→ **Work instruction**: Where the listing below reaches the line containing "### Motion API", start writing out lines exactly, and stop once the line containing "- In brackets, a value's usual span" has been written.
****
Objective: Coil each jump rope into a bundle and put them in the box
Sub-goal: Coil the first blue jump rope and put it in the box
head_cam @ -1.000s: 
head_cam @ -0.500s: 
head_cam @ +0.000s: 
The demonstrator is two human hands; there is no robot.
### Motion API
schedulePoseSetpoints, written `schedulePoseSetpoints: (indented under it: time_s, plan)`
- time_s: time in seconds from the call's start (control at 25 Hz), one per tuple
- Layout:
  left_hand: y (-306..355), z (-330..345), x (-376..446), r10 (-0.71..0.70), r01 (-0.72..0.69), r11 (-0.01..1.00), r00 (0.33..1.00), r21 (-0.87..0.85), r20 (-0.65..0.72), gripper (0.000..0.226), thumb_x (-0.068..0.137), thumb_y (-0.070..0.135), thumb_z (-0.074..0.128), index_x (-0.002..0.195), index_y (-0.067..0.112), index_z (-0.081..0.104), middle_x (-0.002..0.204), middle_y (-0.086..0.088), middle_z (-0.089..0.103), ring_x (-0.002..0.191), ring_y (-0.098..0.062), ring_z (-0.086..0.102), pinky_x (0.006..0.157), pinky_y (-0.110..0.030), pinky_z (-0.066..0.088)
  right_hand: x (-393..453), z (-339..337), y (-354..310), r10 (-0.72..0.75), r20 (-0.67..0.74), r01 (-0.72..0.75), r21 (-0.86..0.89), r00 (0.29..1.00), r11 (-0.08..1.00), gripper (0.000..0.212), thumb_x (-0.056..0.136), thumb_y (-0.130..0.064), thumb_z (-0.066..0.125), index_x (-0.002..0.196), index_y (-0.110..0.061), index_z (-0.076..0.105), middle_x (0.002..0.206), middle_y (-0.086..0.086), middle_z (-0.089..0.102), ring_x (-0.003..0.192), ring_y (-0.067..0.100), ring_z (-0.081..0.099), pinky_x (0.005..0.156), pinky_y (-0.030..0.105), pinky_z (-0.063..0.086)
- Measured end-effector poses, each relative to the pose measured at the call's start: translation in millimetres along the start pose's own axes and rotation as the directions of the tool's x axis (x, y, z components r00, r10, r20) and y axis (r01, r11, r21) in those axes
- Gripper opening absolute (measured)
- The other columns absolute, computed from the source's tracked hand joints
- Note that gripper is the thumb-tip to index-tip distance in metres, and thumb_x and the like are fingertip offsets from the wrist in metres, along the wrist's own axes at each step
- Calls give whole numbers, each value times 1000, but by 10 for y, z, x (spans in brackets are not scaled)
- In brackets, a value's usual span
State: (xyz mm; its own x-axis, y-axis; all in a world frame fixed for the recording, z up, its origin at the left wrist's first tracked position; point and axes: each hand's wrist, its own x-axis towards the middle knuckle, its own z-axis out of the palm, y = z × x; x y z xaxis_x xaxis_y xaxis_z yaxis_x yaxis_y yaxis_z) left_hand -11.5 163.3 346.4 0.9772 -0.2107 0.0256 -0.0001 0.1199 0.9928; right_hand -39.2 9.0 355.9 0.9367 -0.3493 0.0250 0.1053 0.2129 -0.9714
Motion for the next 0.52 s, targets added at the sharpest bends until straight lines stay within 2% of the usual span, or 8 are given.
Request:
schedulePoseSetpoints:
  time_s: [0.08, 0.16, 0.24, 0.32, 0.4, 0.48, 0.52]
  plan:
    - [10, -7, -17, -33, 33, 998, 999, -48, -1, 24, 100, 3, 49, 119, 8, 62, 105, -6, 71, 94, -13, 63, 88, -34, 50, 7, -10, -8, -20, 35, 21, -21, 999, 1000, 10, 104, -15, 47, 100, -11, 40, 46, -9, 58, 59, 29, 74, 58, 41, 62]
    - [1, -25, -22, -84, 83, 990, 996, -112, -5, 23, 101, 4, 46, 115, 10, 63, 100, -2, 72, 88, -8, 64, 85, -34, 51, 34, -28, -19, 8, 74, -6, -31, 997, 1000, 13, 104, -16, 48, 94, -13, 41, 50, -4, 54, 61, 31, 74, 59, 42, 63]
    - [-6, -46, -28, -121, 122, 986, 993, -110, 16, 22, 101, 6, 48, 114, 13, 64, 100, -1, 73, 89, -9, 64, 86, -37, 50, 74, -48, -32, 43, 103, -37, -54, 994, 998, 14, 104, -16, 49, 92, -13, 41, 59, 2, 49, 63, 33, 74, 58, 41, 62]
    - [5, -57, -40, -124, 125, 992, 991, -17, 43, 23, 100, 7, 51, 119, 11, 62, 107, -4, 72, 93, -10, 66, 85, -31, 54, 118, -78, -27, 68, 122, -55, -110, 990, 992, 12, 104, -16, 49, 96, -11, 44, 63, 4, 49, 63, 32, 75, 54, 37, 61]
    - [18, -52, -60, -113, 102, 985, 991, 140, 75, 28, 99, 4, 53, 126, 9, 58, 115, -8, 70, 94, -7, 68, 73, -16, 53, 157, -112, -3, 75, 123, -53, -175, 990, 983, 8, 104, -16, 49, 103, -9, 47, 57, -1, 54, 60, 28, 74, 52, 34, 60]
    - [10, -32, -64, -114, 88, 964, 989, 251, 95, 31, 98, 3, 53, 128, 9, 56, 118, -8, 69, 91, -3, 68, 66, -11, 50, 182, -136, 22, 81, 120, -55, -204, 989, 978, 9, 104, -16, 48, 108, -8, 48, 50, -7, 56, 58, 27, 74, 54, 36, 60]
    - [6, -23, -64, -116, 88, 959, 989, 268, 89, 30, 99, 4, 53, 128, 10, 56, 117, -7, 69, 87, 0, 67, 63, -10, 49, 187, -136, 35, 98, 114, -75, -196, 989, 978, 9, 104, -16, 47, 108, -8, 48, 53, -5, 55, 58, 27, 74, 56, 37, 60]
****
→ **Exercise solution**:
### Motion API
schedulePoseSetpoints, written `schedulePoseSetpoints: (indented under it: time_s, plan)`
- time_s: time in seconds from the call's start (control at 25 Hz), one per tuple
- Layout:
  left_hand: y (-306..355), z (-330..345), x (-376..446), r10 (-0.71..0.70), r01 (-0.72..0.69), r11 (-0.01..1.00), r00 (0.33..1.00), r21 (-0.87..0.85), r20 (-0.65..0.72), gripper (0.000..0.226), thumb_x (-0.068..0.137), thumb_y (-0.070..0.135), thumb_z (-0.074..0.128), index_x (-0.002..0.195), index_y (-0.067..0.112), index_z (-0.081..0.104), middle_x (-0.002..0.204), middle_y (-0.086..0.088), middle_z (-0.089..0.103), ring_x (-0.002..0.191), ring_y (-0.098..0.062), ring_z (-0.086..0.102), pinky_x (0.006..0.157), pinky_y (-0.110..0.030), pinky_z (-0.066..0.088)
  right_hand: x (-393..453), z (-339..337), y (-354..310), r10 (-0.72..0.75), r20 (-0.67..0.74), r01 (-0.72..0.75), r21 (-0.86..0.89), r00 (0.29..1.00), r11 (-0.08..1.00), gripper (0.000..0.212), thumb_x (-0.056..0.136), thumb_y (-0.130..0.064), thumb_z (-0.066..0.125), index_x (-0.002..0.196), index_y (-0.110..0.061), index_z (-0.076..0.105), middle_x (0.002..0.206), middle_y (-0.086..0.086), middle_z (-0.089..0.102), ring_x (-0.003..0.192), ring_y (-0.067..0.100), ring_z (-0.081..0.099), pinky_x (0.005..0.156), pinky_y (-0.030..0.105), pinky_z (-0.063..0.086)
- Measured end-effector poses, each relative to the pose measured at the call's start: translation in millimetres along the start pose's own axes and rotation as the directions of the tool's x axis (x, y, z components r00, r10, r20) and y axis (r01, r11, r21) in those axes
- Gripper opening absolute (measured)
- The other columns absolute, computed from the source's tracked hand joints
- Note that gripper is the thumb-tip to index-tip distance in metres, and thumb_x and the like are fingertip offsets from the wrist in metres, along the wrist's own axes at each step
- Calls give whole numbers, each value times 1000, but by 10 for y, z, x (spans in brackets are not scaled)
- In brackets, a value's usual span

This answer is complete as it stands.